Últimas tardes en el Amaya
Este Día del Libro se produjo el apagón descomunal del sistema del bicing y el consiguiente lío en la plaza de Catalunya, donde a lo largo de la jornada una buena cantidad de gente estuvo secuestrada con su bici por no poder devolverla a la autoridad cibernética de las medias horas y las correspondientes multas. ¿Por eso falla tanto el bicing, para cobrar las multas? En fin, que la electrónica quiso sumarse a esta fiesta rara de un día que siendo laborable no tiene razón, sino que es un día en que miles y miles de piernas y brazos y ojos logran salir de la oficina y de casa, o de donde sea que estén, para tomar la Rambla y sus aledaños, incluso el paseo de Gràcia, hora tras hora, cual viñeta de un grafitero visionario, como seguramente el día lo es para los publicitarios del ecuánime Ruiz Zafón y su ángel, los de la valerosa Najat el Hachmi y su patriarca, y sin duda para el delicado Monzó y sus cretinos que tienen el mérito de preparar la fiesta solos. Pero servidora estaba en la sala de cata del restaurante Amaya, conversando con Mireia Torralba, rogándole que no cierren y que conserven como puedan, y deben, si así lo puedo decir, el bar y su rápido, el restaurante en definitiva de los desayunos en la barra, de los menús en mesas compartidas y de las tardes y noches de vino y rosas.
Últimas tardes en el Amaya.
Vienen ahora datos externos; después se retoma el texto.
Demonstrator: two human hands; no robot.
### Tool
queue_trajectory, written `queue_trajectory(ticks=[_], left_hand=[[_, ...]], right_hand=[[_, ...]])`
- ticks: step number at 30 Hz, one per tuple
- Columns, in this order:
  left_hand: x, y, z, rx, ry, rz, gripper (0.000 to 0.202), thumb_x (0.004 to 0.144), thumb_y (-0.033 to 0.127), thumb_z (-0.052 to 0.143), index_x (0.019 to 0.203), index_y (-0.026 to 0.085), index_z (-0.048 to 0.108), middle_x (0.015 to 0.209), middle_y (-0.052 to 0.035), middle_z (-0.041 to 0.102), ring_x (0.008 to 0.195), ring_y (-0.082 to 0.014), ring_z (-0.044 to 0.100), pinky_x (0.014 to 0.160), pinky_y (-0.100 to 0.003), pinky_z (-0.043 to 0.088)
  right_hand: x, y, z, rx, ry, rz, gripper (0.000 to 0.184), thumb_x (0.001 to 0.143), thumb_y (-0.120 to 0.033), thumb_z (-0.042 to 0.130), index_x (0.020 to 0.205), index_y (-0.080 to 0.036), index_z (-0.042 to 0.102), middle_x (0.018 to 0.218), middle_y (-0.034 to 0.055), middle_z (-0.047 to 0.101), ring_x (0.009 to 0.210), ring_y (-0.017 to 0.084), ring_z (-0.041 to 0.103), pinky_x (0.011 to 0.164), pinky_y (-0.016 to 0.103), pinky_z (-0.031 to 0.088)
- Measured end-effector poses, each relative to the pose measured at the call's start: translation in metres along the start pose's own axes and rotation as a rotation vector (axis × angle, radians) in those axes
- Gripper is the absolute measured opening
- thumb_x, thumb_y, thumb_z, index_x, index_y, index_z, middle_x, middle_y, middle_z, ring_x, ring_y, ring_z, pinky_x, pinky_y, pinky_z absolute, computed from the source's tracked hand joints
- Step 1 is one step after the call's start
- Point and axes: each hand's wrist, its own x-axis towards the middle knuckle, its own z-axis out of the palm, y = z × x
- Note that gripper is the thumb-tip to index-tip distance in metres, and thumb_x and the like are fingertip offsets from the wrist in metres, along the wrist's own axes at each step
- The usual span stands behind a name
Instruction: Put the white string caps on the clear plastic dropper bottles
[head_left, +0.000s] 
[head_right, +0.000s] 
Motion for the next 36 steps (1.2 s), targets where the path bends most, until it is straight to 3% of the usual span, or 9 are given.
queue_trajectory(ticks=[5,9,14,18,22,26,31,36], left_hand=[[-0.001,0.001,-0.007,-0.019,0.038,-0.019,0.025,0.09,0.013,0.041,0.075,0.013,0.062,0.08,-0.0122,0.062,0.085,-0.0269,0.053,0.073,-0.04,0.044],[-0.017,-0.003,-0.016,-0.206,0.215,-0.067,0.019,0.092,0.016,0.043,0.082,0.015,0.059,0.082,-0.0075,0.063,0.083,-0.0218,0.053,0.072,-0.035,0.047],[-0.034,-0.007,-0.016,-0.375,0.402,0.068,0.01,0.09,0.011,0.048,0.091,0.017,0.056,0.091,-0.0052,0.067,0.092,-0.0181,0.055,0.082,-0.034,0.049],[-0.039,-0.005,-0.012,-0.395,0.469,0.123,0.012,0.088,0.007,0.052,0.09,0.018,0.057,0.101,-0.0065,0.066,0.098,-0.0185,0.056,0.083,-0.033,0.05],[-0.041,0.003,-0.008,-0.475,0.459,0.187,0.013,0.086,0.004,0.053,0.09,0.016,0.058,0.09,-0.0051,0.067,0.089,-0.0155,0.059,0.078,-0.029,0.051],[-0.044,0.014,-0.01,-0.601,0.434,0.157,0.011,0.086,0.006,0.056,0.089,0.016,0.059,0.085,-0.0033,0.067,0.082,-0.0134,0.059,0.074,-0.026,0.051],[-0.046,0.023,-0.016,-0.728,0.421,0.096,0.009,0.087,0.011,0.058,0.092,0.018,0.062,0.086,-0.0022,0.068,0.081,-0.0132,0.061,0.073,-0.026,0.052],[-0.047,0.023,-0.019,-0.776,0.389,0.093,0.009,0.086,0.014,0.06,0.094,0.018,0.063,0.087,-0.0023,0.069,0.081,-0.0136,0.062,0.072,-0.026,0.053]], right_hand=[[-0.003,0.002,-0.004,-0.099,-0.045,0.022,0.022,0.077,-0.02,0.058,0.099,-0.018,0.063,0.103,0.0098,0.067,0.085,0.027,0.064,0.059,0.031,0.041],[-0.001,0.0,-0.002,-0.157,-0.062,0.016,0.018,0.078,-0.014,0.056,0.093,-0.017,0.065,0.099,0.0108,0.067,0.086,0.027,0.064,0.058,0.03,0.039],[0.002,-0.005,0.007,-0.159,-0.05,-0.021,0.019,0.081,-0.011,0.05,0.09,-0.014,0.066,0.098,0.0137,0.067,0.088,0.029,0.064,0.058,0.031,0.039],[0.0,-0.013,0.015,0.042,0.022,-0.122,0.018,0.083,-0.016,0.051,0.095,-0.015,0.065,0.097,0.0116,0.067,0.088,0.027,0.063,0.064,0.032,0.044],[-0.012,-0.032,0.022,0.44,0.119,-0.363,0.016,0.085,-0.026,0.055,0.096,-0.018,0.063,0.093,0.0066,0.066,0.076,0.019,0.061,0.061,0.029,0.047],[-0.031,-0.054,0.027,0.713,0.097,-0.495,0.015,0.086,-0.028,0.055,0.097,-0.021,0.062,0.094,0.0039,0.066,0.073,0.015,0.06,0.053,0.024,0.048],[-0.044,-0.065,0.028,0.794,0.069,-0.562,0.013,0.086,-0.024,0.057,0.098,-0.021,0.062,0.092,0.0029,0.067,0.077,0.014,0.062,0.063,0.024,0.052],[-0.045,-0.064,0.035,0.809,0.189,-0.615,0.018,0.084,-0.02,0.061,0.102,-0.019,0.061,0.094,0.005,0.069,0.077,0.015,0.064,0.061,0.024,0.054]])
Todo indica que no sólo cerrará al otro lado de la Rambla el Pastis evocado aquí por el no menos delicado Xavier Theros, sino este lugar. Nada de no-lugar ni de escombros ni de ruinas. El Amaya será completamente remodelado y en él se alzará un hotel. Sí, seguirá siendo restaurante y tendrá otro bar, pero...
Cuando el otro día entré, tras semanas sin ir, y vi la barra vacía, sin tapas, sin taburetes, sin las mesas del menú, me aturdí. Sólo veía vacío, alguien tras la barra trabajando cabizbajo y, aún más extraño, una puerta cerrada y una pared blanca donde antes estaban las mesas del menú. No sé cómo apareció el impecable José Luis Leno, camarero sin par, que me animó a cruzar la puerta. De sopetón, me topé con las dos mesas comunes que todavía resisten (antes había tres y media) y en la nueva promiscuidad -estaban abarrotadas- comí mi menú.
Empecé a renegar para mis adentros. ¿Qué hacía el camarero amable -especie en vía de extinción- cabizbajo tras la barra o saliendo de allí a todo trapo hacia fuera del local? Atender a la terraza, claro. José Luis, que ahora se ocupa del menú y no de la barra, me vio fruncir el ceño y, ante mis preguntas, sonrió con paciencia y me indicó que ahora hay que salir por la puerta del número 20, la del restaurante menos popular (el Amaya ocupa tres números de la Rambla, del 20 al 24, el bar está en el 24). Paciencia, decían sus ojos, o algo así. El Día del Libro supe más. Algunos antiguos clientes del Amaya se han alarmado antes que esta cronista y pidieron que se mantenga el rápido mientras no empiecen las obras. Por eso todavía tenemos las dos mesas del menú. Son las siete y media de la tarde mientras hablo con la nieta del senyor Antònio el capi, que transformó con su socio en 1941 el restaurante y bar como los hemos conocido, pero ya no estamos en el bar. Últimas tardes en el Amaya.
Mireia Torralba, de 33 años, es interiorista de formación y ahora jefa de sala. Su hermana Laia Torralba, de 30, es bióloga y la cocinera. Las dos conocen el negocio desde siempre. No saben todavía cuándo van a empezar las obras ni menos cuándo estarán terminadas. La idea es que en el número 20, ahora zona de servicios del restaurante, se abra el nuevo bar...
El hotel se llevará por delante los restos de los burdeles de los pisos superiores, donde todavía están (los restos). Testigos desde la posguerra, en el restaurante rápido han nacido tantas amistades y por la barra de tapeo ha pasado todo tipo de gente. Vecinos que allí tomaban su caña o su carajillo, mi amiga Mari Cruz Pascual, que ya no está para verlo, allí me declaré bruscamente ante Almodóvar como fan y salí pitando... Piénsenlo bien, por favor, señoras Torralba.